A Florida newspaper columnist Gene Frenette had this to say about the MWC's latest move at lobbying congress to force a change.

All the lobbying on Capitol Hill by Mountain West Conference commissioner Craig Thompson to change the football cartel that is the Bowl Championship Series might not bring us any closer to a true playoff system. Any saber-rattling about Utah not having equal access with Florida or Oklahoma to a No. 1 ranking might do nothing more than create a few headlines.

But if nobody speaks up or forces the college football dictators to confront the blatant discrimination they sign off on every fall, how can a broken system get fixed?

We'll just continue the present haves-vs.-have-nots existence and act like it's perfectly fine to rig the process in favor of six BCS conferences and Notre Dame, while leaving 51 other schools from five non-BCS leagues to fight for the crumbs.

ACC commissioner John Swofford, the present BCS coordinator, and his brethren don't like being called out by anybody. They want the status quo, at least until they can figure out a playoff system that will funnel a bigger pile of money into their league coffers.

The Mountain West Conference posted a four page release on their website this week which outlines their proposal to create an eight team playoff which would supposedly balance the inequitable system.

Under the proposal there will be five BCS bowl games and they will consist of the Rose, Orange, Fiesta, Sugar and a bowl to be named later such at the Cotton.

The top eight teams in the country would play in the Rose, Sugar, Fiesta, and Orange Bowls on New Years Day. The winners would advance over the following two weekends to determine a true champion. The fifth bowl featuring the ninth and tenth ranked teams would just conclude their season on January 1st but would share in the big BCS pot of money generated by the playoff. 

Computers would no longer determine the BCS rankings.  An impartial twelve member board would determine the final rankings of who gets in and who stays at home. By the way, have you ever seen an impartial twelve man board?

Traditional conference tie-ins such as the Pac Ten/Big Ten relationship with the Rose Bowl would be preserved under the plan. However the bids would not be automatic since the teams would be forced to finish in the top eight to qualify. If they don't they would be bounced into the proposed fifth bowl.

The proposal makes sense but why would the Pac Ten and Big Ten agree to it when they already have an automatic bid to the Granddaddy of them all? It is conceivable that the two conferences could even withdraw from the BCS scuttling the entire plan if anyone even suggests taking away the automatic bids for the Rose Bowl.

Amateur sports, especially when represented by educational institutions, should be about a sense of fair play.

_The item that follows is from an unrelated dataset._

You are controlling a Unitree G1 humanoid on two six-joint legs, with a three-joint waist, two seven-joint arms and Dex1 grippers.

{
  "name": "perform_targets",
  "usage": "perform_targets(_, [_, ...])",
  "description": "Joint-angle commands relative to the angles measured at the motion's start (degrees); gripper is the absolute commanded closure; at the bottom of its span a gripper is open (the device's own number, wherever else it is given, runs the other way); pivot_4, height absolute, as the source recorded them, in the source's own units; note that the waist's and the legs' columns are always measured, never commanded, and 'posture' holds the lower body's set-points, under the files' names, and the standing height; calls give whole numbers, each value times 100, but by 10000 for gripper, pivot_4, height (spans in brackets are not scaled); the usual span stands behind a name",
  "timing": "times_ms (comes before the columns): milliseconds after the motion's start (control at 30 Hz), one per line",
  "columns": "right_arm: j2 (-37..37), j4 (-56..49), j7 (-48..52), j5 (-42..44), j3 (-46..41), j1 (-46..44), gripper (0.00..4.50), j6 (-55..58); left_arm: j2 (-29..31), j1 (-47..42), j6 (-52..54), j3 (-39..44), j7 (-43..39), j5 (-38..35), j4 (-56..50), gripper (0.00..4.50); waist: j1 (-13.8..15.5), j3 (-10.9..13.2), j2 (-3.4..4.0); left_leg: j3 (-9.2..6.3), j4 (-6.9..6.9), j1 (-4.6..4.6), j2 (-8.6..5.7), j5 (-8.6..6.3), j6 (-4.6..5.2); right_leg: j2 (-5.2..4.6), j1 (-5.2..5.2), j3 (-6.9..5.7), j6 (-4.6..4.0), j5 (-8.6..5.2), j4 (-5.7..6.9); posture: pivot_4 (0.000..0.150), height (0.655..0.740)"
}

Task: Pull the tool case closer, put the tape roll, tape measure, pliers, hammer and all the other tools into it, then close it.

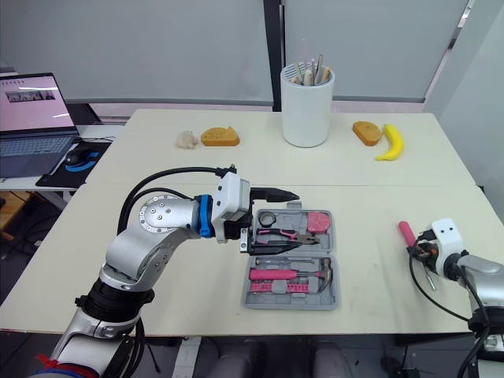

But here we have six conferences and Notre Dame conspiring to horde $18 million apiece for each BCS entrant among four major bowls ($144 million in most years), to divide among themselves. Meanwhile, the five non-BCS leagues are guaranteed only $9 million total.

Cartels such as this eventually get struck down by the Supreme Court. It is only a matter of time till the challenge is mounted and the BCS has to capitulate to the smaller conferences and even out the playing field. That doesn't mean that they will cave in right away because a successful challenge can take a decade to get to fruition.

Supposedly we don't have an equitable playoff format because of concerns about the social welfare and academic standing of the players participating. What it is really about is hoarding all the money and preserving the good old boy relationship the NCCA  and BCS has had with the people who run the bowl games.

In the end it will be interesting to see how this all works out for the football playing schools. Don't count on the big guys to roll over with this idle threat. It will take an act of Congress or a ruling in the US Supreme Court to balance the situation.

As we eagerly anticipate another exciting month of March Madness we can only wonder how exciting it would be if the same equity that allowed schools such as Gonzaga, Davidson, Tulane, and Memphis to compete with the big boys existed in the college football arena.